Pte. Roland Herbert, Bedfords, who was wounded in the head two months ago, is out of hospital, and is enjoying 10 days leave. Pte. Sidney Sharman, of the same regiment, is home on final leave. Last week Corpl. Leonard Collins, New Zealand Rifles, paid a visit to his relatives in Clophill. He left England eleven or twelve years ago for New Zealand, and joined up in the early days of the war. He has served in Egypt and France. He was wounded in February, since which time he has been in hospital in England, but has now recovered. Another brother, Harry Collins, who was in Australia, joined the Australian forces and was killed during the battle of the Somme in July last.
Mr. James Lee has now heard in regard to his son that he was buried at Mentin (sic) Road. South Military Cemetery, Ypres.
Pte. John Blackburn, Beds Regiment, has been wounded in the left thigh, and sent to a Canadian Hospital at the Base. He wishes to be remembered to the old boys of Clophill. This lad formerly resided at Church Cottage, and was one of the first drafted to France.
Bombardier Frank Hinton, youngest son of Mr. and Mrs. Hinton, of High-street, is again in the firing line.
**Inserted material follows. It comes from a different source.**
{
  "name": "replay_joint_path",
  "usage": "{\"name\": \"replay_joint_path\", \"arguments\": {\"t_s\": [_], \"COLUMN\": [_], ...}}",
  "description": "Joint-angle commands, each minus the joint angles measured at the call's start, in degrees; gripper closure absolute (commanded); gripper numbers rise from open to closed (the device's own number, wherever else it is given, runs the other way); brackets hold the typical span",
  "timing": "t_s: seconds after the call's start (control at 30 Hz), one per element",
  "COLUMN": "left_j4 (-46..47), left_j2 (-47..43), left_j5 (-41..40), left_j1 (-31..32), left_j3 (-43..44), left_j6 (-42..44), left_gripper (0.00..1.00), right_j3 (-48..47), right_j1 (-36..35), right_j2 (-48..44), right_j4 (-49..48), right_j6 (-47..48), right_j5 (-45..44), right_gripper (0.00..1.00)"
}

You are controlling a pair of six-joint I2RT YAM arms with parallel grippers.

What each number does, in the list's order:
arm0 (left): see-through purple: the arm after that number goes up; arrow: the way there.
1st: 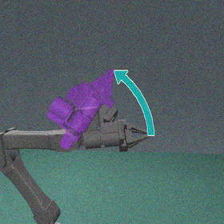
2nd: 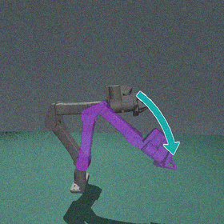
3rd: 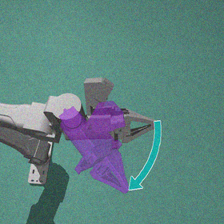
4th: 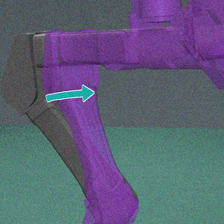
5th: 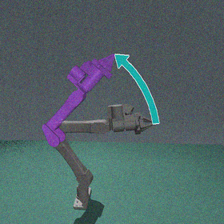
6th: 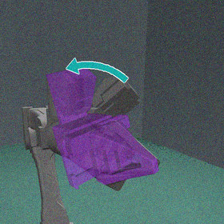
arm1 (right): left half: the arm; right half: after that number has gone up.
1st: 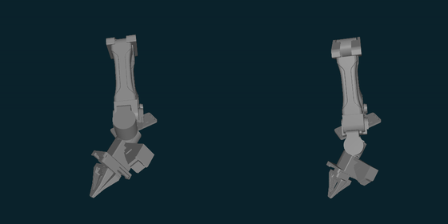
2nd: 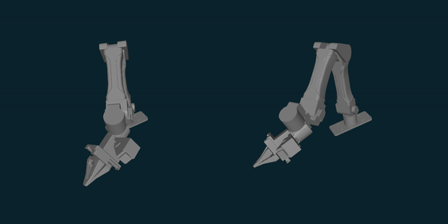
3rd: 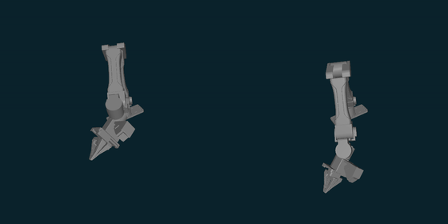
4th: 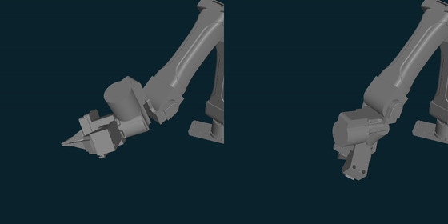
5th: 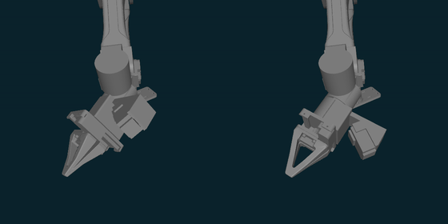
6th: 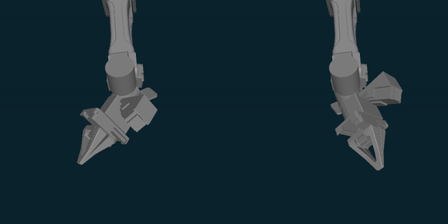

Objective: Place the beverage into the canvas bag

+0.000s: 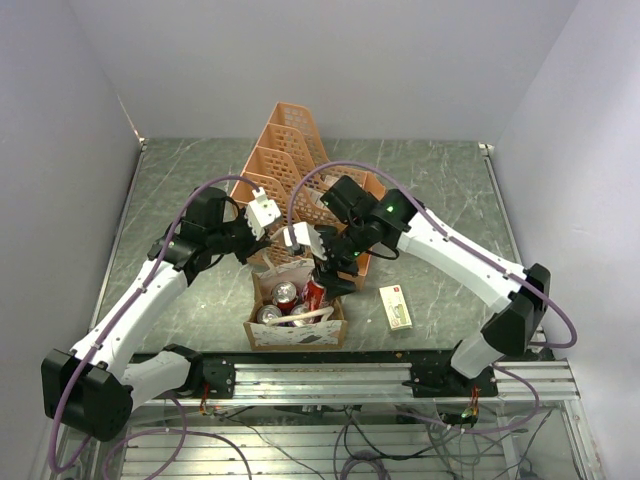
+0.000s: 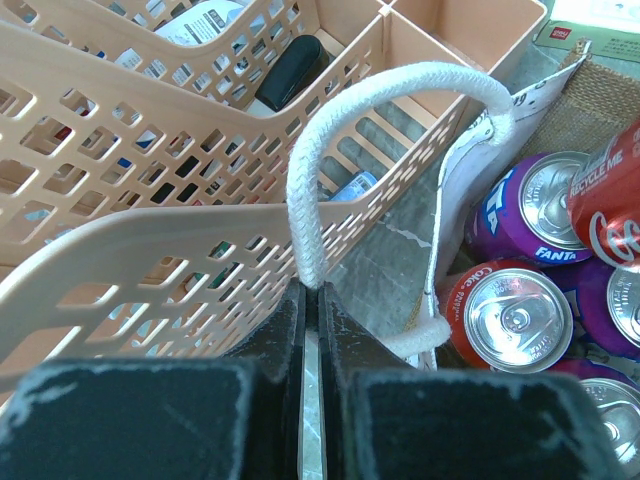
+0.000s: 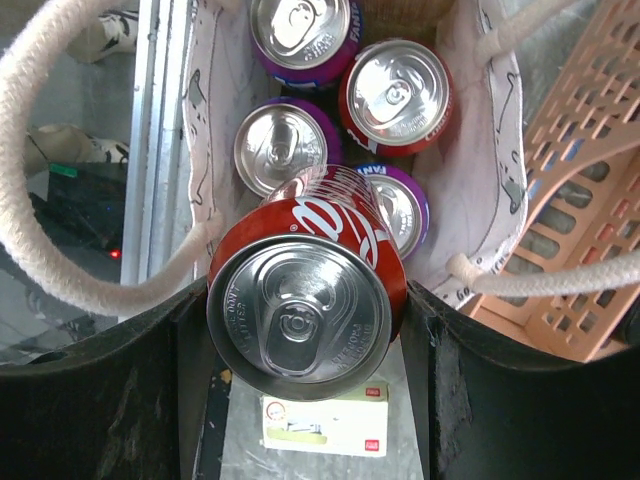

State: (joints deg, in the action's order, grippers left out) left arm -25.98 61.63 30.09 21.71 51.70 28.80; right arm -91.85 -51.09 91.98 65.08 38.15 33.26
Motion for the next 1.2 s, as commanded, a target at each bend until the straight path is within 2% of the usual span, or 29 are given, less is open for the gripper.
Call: {"name": "replay_joint_path", "arguments": {"t_s": [0.0,0.5,0.67,1.17], "left_j4": [0.69,0.37,0.4,0.55], "left_j2": [-0.17,-0.35,-0.29,-0.47], "left_j5": [1.74,1.74,1.8,1.9], "left_j1": [0.35,0.35,0.35,0.3], "left_j3": [0.99,1.07,1.08,0.67], "left_j6": [0.83,0.65,0.68,0.91], "left_gripper": [0.93,0.93,0.93,0.93], "right_j3": [0.13,1.86,2.92,2.74], "right_j1": [-0.19,-1.02,-1.63,-1.9], "right_j2": [-4.94,-3.27,-2.57,0.86], "right_j4": [1.16,5.23,3.94,-2.89], "right_j6": [-0.44,1.59,1.14,-5.25], "right_j5": [-2.14,3.44,3.31,-4.0], "right_gripper": [1.0,1.0,1.0,1.0]}}
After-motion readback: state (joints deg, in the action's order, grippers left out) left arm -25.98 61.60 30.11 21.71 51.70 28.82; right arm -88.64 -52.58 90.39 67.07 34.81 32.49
Pte. Harry Parkinson, who was badly wounded on the Somme, has been discharged, and arrived home on Friday.
Sapper Hutchinson, R.E., formerly of the Haynes Park Signalling Depot, returned from France last week, and visited many of his friends at Clophill.
Pte. William Peat, R.G.A., eldest son of Mr. David Peat, and Pte. Albert Gibson, youngest son of P.c. Gibson, have been discharged as medically unfit.
Pte. William Richardson, of the Bedfords, who was seriously wounded in the Boer war has again suffered seriously in the head and face from shrapnel.
Mr. Samuel Titmas, R.F.C., youngest of the soldier sons of Mr. F.W. Titmas, of Wood View, has been promoted Sergeant. His two brothers, Jesse and Ernest, are on active service somewhere in France.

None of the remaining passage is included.